■ WHAT THE TASK ASKS
How many lines in the listing include the string "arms"? Reply with the number alone.
───── INFORMATION SUPPLIED
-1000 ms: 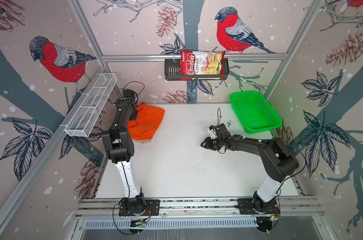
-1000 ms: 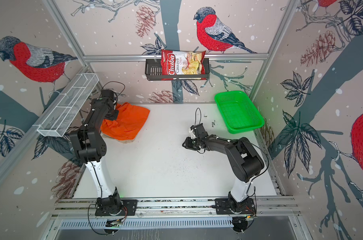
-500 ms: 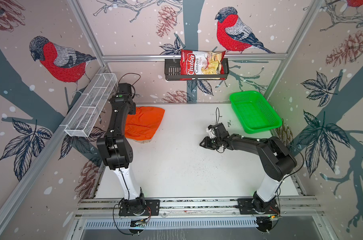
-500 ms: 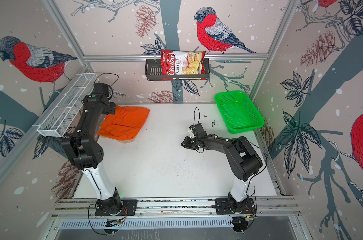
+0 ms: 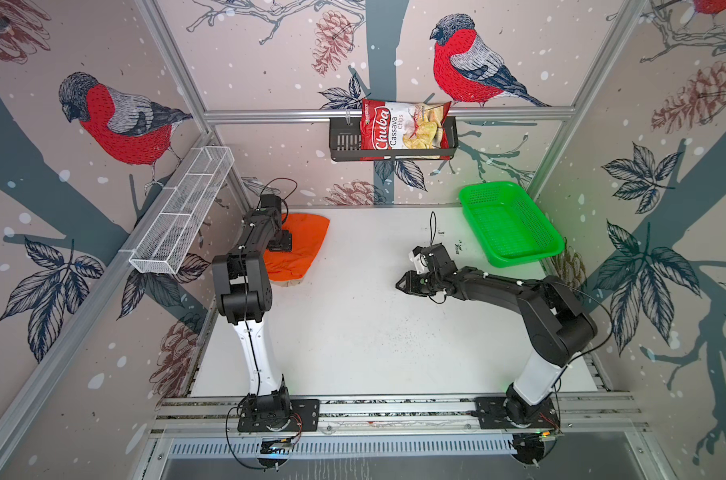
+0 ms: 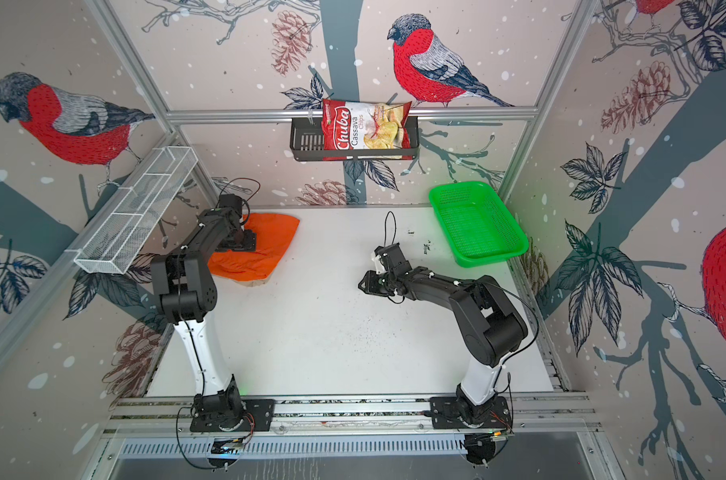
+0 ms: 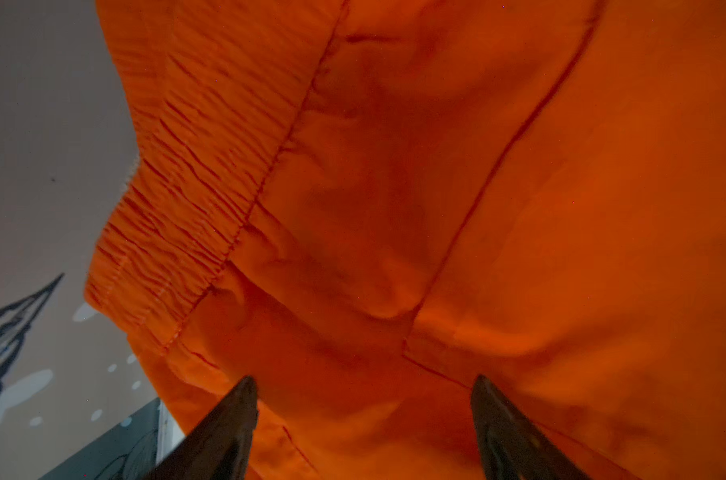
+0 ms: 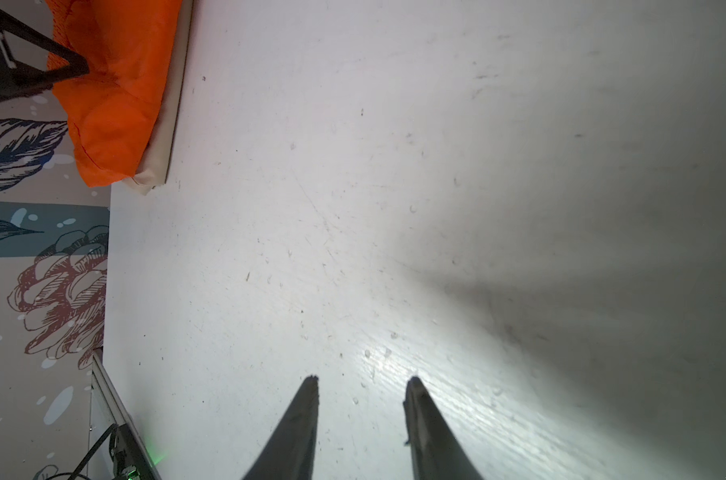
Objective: Fold and stack the shorts
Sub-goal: 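Open and raise the left gripper while the right gripper moves toward the basket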
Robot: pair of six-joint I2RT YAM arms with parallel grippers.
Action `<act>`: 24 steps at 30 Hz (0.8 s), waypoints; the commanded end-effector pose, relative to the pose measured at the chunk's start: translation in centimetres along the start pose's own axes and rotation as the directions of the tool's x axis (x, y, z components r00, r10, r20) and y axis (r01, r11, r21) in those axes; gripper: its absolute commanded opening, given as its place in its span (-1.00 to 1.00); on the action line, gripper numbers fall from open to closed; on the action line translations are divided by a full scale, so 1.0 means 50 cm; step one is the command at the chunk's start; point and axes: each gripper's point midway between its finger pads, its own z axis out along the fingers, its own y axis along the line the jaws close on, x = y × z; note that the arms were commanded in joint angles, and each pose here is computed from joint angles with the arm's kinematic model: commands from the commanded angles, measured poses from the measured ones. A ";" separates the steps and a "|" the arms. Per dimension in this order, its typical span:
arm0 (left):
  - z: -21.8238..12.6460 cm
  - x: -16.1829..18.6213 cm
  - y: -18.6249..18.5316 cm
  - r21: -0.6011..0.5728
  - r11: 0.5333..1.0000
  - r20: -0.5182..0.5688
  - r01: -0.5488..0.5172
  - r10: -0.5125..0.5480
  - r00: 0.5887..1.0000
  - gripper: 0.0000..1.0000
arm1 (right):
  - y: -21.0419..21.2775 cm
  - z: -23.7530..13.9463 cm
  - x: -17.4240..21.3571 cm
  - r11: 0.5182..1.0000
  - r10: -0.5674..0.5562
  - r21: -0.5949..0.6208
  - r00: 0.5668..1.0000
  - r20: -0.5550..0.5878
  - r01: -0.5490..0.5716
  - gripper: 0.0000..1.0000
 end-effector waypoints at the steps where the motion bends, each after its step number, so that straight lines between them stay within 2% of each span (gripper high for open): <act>1: 0.030 0.000 -0.018 0.032 0.998 0.006 0.057 -0.058 0.998 0.61 | 0.000 -0.006 -0.003 1.000 -0.023 0.005 1.000 0.014 0.023 -0.25; 8: 0.056 0.012 -0.027 0.040 0.995 -0.012 0.097 -0.096 0.995 0.68 | -0.001 -0.027 -0.011 1.000 -0.025 0.007 0.999 0.047 0.025 -0.24; 11: 0.004 -0.011 -0.026 0.071 0.990 0.057 0.119 -0.124 0.991 0.70 | 0.000 -0.045 -0.024 1.000 -0.027 0.013 0.997 0.077 0.027 -0.24; 12: -0.021 -0.020 -0.024 0.077 0.989 0.084 0.123 -0.130 0.988 0.76 | 0.000 -0.053 -0.030 0.999 -0.032 0.017 0.996 0.089 0.030 -0.23; 13: -0.053 -0.028 -0.018 0.077 0.988 0.117 0.131 -0.140 0.983 0.92 | -0.002 -0.065 -0.041 0.999 -0.036 0.026 0.993 0.111 0.033 -0.22; 15: -0.126 -0.039 0.003 0.059 0.985 0.195 0.161 -0.169 0.966 0.96 | -0.005 -0.092 -0.062 0.998 -0.050 0.047 0.986 0.157 0.043 -0.18; 17: -0.205 -0.046 0.006 0.094 0.978 0.307 0.185 -0.205 0.929 0.96 | -0.017 -0.129 -0.090 0.995 -0.069 0.089 0.973 0.221 0.050 -0.03; 18: -0.237 -0.046 -0.004 0.124 0.978 0.363 0.165 -0.199 0.910 0.96 | -0.025 -0.149 -0.104 0.992 -0.075 0.115 0.964 0.254 0.047 0.15; 19: -0.272 -0.042 -0.015 0.150 0.979 0.426 0.139 -0.191 0.884 0.96 | -0.039 -0.173 -0.119 0.988 -0.084 0.147 0.953 0.293 0.043 0.63; 20: -0.308 -0.039 -0.023 0.177 0.975 0.500 0.132 -0.204 0.841 0.96 | -0.051 -0.198 -0.134 0.984 -0.097 0.173 0.939 0.329 0.041 0.99; 21: -0.327 -0.028 -0.033 0.206 0.972 0.552 0.115 -0.213 0.807 0.96 | -0.064 -0.219 -0.146 0.980 -0.102 0.194 0.926 0.363 0.032 0.99; 23: -0.376 -0.006 -0.048 0.293 0.954 0.676 0.069 -0.258 0.690 0.96 | -0.101 -0.273 -0.172 0.970 -0.119 0.245 0.887 0.446 0.008 0.99; 24: -0.379 0.017 -0.052 0.318 0.947 0.712 0.055 -0.276 0.646 0.96 | -0.116 -0.293 -0.181 0.964 -0.131 0.265 0.868 0.479 0.000 0.98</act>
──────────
■ RESPONSE BELOW
2